Página:El príncipe de Maquiavelo (1854).pdf/102

Esta página ha sido corregida
102
EL PRINCIPE
CAPITULO XXIII

Como se debe huir de los aduladores.

No puedo menos de hablar de la adulacion que reina en todas las cortes; vicio sobre el cual los príncipes deben estar siempre alerta, y de que no se verán libres, sinó es valiéndose de la prudencia y de mucha habilidad. Tienen los nombres tanto amor propio y tan buena opinion de sí mismos, que es muy difícil preservarse de tal contajio; además de que, queriéndolo evitar, pudieran tambien disminuir su justo aprecio. El mejor arbitrio que pueden tomar los príncipes para librarse de los aduladores, es manifestar que no les ofende la verdad; pero, si cualquiera tuviera la libertad de decirles lo que quisiera, ¿en qué vendría a quedar entonces el respeto debido a la majestad del soberano? [1] El príncipe prudente guarda un justo medio, escojiendo hombres sabios por consejeros, y permitiéndoles a ellos solos que le digan francamente la verdad sobre las cosas que les pregunte, y nada mas. Y debe ciertamente preguntarles y oir su parecer en cuanto le incumbe; mas luego determinarse a aquello que le dicte su propia opinion, conduciéndose de manera que todas las jentes estén convencidas de que con cuanta mayor libertad se le habla; tanto mas se le agrada [2]. Tocante a los otros, no debe oírlos el príncipe, sinó seguir derechamente el camino que se ha propuesto sin apartase de él.

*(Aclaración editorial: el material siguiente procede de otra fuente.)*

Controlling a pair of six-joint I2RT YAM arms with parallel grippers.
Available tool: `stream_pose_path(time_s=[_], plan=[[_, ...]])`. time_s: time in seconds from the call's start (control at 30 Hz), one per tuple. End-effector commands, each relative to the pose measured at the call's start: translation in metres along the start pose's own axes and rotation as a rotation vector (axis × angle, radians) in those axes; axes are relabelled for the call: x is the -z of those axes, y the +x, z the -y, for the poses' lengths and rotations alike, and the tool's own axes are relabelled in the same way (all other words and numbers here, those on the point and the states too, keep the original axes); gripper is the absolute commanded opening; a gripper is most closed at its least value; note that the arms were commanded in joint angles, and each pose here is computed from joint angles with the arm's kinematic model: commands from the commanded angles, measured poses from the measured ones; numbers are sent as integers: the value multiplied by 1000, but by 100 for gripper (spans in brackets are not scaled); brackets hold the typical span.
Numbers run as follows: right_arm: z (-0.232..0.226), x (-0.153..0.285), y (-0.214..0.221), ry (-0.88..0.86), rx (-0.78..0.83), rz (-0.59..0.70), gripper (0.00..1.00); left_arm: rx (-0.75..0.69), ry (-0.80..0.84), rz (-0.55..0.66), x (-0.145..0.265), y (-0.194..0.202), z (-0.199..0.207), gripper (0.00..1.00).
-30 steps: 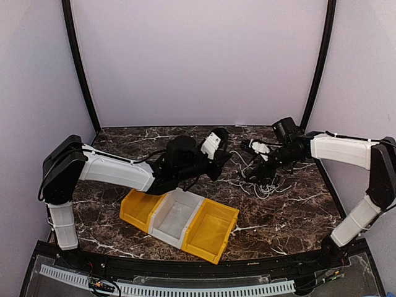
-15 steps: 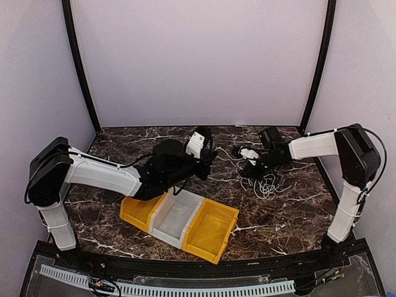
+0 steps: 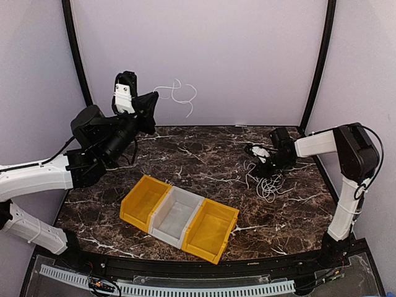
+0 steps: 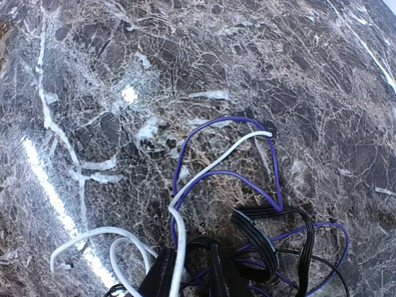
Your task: Untangle the cables
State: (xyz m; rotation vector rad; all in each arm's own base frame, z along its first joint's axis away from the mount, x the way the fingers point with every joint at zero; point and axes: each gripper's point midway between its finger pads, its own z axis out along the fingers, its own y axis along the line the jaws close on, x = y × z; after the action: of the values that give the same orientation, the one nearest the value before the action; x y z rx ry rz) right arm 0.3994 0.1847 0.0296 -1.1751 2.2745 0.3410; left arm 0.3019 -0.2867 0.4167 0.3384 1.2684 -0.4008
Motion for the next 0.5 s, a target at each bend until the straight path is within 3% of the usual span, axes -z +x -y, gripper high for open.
stream_pose_path(time_s=[0.0, 0.2, 0.47], plan=[[2, -1, 9, 0, -38, -32, 25, -90, -59, -57, 11, -7, -21, 0], [3, 22, -15, 1, -22, 18, 49, -120, -73, -131, 17, -3, -29, 0], [-3, 77, -34, 30, 112, 40, 61, -96, -101, -259, 26, 30, -36, 0]])
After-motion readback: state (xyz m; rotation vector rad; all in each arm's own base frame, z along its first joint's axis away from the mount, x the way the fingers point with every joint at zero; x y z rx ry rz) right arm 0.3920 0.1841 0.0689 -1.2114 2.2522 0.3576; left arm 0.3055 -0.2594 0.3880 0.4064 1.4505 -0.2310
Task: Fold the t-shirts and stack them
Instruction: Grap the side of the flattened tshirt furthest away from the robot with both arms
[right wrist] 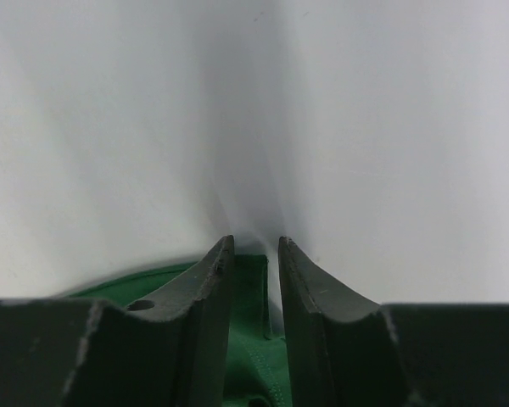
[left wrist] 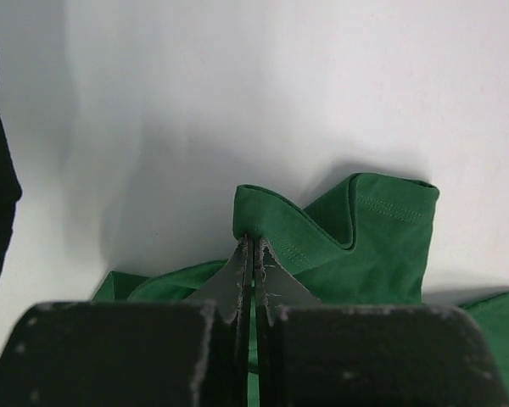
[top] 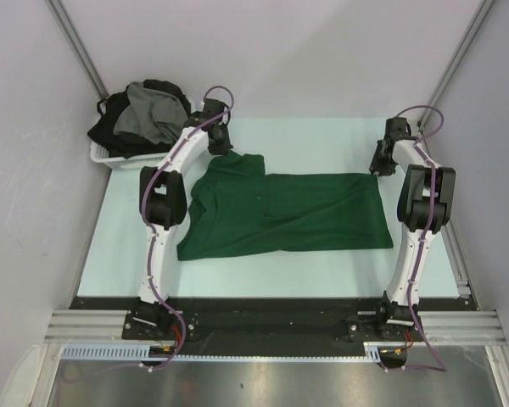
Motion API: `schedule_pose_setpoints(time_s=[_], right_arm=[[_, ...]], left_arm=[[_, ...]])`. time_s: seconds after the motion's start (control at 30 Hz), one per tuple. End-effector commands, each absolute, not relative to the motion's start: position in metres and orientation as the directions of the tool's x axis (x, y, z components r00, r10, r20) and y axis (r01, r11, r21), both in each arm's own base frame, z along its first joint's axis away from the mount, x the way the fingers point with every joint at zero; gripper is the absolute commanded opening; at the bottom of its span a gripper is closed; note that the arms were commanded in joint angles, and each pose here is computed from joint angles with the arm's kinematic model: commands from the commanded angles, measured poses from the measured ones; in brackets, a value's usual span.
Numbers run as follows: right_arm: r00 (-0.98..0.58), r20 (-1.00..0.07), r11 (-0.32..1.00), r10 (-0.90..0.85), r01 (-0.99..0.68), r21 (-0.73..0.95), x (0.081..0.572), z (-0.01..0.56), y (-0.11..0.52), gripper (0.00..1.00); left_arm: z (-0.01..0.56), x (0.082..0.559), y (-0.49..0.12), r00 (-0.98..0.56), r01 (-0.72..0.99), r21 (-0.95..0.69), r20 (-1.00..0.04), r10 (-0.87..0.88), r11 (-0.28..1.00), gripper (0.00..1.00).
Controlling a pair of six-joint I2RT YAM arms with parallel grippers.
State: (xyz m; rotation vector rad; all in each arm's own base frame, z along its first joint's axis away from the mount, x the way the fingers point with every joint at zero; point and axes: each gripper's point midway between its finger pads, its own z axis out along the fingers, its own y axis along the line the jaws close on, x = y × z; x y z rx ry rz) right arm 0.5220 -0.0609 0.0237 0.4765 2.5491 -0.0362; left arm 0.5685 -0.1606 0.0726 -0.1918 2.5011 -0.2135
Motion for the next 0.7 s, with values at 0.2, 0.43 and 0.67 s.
schedule_pose_setpoints(time_s=[0.2, 0.43, 0.67], right_arm=[[-0.824, -0.45, 0.936, 0.344, 0.341, 0.09, 0.508, 0.013, -0.051, 0.0], [-0.809, -0.478, 0.937, 0.342, 0.335, 0.104, 0.515, 0.029, -0.05, 0.0], [-0.779, -0.535, 0.942, 0.328, 0.311, 0.125, 0.522, 0.063, -0.046, 0.0]], left_arm=[[0.109, 0.569, -0.162, -0.766, -0.055, -0.195, -0.621, -0.167, 0.979, 0.0], [0.11, 0.567, -0.163, -0.766, -0.056, -0.197, -0.621, -0.169, 0.979, 0.0], [0.116, 0.566, -0.162, -0.763, -0.052, -0.195, -0.625, -0.165, 0.979, 0.0]])
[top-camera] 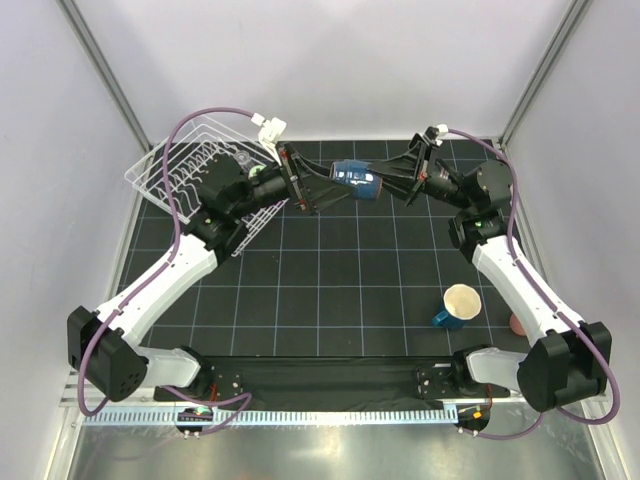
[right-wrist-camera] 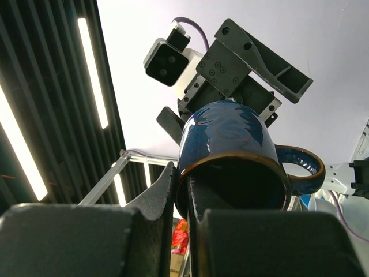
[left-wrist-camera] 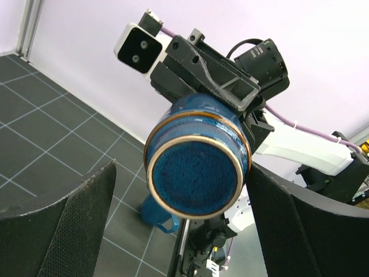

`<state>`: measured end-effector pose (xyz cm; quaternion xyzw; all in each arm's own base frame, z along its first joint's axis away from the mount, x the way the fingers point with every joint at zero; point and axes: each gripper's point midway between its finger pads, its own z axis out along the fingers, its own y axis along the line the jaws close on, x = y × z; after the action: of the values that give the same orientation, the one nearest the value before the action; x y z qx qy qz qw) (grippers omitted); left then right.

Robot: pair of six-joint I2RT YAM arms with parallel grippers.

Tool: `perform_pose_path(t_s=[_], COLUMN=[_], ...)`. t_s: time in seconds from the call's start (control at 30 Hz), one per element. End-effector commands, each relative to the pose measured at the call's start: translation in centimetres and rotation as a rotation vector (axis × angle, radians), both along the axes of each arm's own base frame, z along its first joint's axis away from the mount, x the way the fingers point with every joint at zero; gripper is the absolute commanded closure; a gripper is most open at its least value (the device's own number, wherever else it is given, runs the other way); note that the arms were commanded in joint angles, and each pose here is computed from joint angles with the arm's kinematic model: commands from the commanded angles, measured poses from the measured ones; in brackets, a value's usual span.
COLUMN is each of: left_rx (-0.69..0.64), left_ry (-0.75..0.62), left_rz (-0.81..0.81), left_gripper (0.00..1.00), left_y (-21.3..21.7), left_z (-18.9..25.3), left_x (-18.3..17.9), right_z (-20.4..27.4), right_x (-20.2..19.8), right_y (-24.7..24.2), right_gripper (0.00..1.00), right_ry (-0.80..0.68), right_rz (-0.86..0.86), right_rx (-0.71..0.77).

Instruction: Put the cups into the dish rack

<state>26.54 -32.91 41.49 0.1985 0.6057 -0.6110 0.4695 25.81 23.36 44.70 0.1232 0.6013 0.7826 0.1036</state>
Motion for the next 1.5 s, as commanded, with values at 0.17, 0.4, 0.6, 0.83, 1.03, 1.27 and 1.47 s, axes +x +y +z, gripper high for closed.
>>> perform_pose_path(t_s=[0.17,0.4,0.6,0.83,1.03,1.27,1.47], left_rx=[-0.071,-0.088,-0.084,-0.074,-0.03,-0.016,-0.033], left_ry=[-0.098,-0.095,-0.095,-0.066,-0.078,-0.077,-0.081], left_rz=[-0.019,-0.042,-0.062,-0.103,-0.103,-0.14,-0.141], left_gripper=[0.14,0.19,0.35,0.34,0.27,0.34,0.73], left_y=[0.3,0.3,0.3,0.0,0.4,0.2,0.1], left_z=[3.7,3.9,3.8,3.2,2.4,2.1,3.0], left_x=[-1.0,-1.5,-1.9,-2.4,-2.9,-3.4,-3.2], right_z=[3.8,3.6,3.4,3.5,3.5,3.1,2.9], right_x=[-1.9,-1.8,-1.5,-1.2,-1.1,-0.8,-0.8], right_y=[0.5,1.3,1.7,1.8,1.7,1.9,2.0], right_gripper=[0.96,0.96,0.96,0.96,0.96,0.96,0.96], right_ry=[0.234,0.247,0.254,0.247,0.251,0.262,0.254], right_rz=[0.128,0.142,0.145,0.142,0.142,0.143,0.146], right_rx=[0.154,0.158,0.161,0.174,0.183,0.179,0.165])
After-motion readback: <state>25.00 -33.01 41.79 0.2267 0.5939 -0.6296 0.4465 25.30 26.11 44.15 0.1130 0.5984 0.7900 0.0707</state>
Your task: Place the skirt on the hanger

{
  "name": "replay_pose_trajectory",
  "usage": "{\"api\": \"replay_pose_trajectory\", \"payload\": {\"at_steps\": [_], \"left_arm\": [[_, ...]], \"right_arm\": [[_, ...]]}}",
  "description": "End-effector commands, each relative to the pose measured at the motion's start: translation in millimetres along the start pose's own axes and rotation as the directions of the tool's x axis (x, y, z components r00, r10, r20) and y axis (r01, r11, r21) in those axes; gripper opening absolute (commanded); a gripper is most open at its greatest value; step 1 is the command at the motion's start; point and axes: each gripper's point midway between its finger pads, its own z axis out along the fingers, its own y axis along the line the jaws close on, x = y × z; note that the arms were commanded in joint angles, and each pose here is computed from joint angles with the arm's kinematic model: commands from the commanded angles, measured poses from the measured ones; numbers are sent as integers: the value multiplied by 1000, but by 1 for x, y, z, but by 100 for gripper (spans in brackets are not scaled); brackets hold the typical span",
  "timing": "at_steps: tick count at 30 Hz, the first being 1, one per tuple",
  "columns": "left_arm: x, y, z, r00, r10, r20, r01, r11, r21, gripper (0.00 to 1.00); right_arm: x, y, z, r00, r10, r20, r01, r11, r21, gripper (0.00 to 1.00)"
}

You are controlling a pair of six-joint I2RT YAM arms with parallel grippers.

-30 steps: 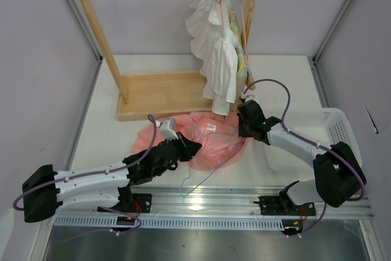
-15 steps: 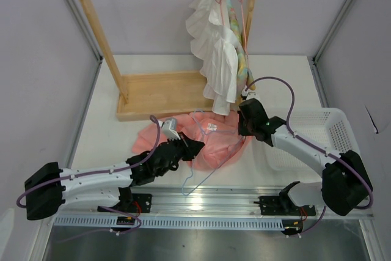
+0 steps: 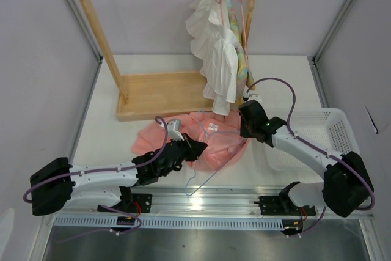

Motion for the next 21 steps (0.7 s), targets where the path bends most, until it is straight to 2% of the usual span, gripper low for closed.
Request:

Un príncipe que se porta de diferente modo, o se pierde por escuchar a los lisonjeros, o tiene una conducta incierta y variable, que le quita todo su crédito. Voy a citar en apoyo de esta doctrina un pasaje de la historia de nuestro tiempo. Dice el clérigo Luc del emperador Maximiliano, su señor, hoy dia reinante, «que de nadie se aconseja, y sin embargo, jamás obra siguiendo su propio dictámen [3].» Esto es seguir un camino diametralmente opuesto al que acabo de señalar. Como S. M. I. es un señor muy misterioso, que no da parte a nadie de sus proyectos hasta el momento mismo de llevarlos a ejecucion, apretado entonces por el tiempo, por los reparos que le ponen sus ministros y por las dificultades imprevistas que encuentra, tiene que ceder a la opinion de los demas y trastornar todo lo que había concebido. Y ahora pregunto yo: ¿qué cuenta hay que tener con un príncipe que deshace hoy lo que hizo ayer?

Siempre está bien al jefe de un estado tener consejeros y consultarlos; pero haciéndolo cuando a él le acomode, y no cuando quieran sus súbditos. Ha de procurar, por el contrario, que nadie se meta a darle consejos, sin que él los pida, aunque convenga que sea a vezes gran pregunton, que oiga atentamente lo que le digan, y manifieste descontento, si advierte que los que están a su lado titubean en decirle todo lo necesario.

Es un error grosero creer que será menos estimado un príncipe aconsejándose de otros, y que entonces se le tendrá por incapaz de conocer las cosas por sí mismo; porque el que está falto de luzes jamás acierta a aconsejarse bien, a menos que tenga la rara felizidad de encontrar un ministro hábil y honrado, en quien pueda descargarse de todo el peso y cuidados del gobierno; y aun en-

  1. Tiberio aborrecía la lisonja, y por eso muchas vezes no acertaban los romanos a hablar delante de él. (Tácito.)
  2. Teniendo un cortesano que pedir un empleo a Juan II, rey de Portugal, principió a adularle, y este monarca le respondió: «Amigo, está reservado para un hombre que nunca me haya adulado.»
  3. Este emperador tenía buenas ocurrencias. Quiso ser cólega del papa, e igual suyo aun en materjas de relijion, y por eso se hacia llamar Pontifex maximus. Decía tambien que si hubiese nacido Dios y tuviera dos hijos, el primogénito sería Dios y el segundo rey de Francia.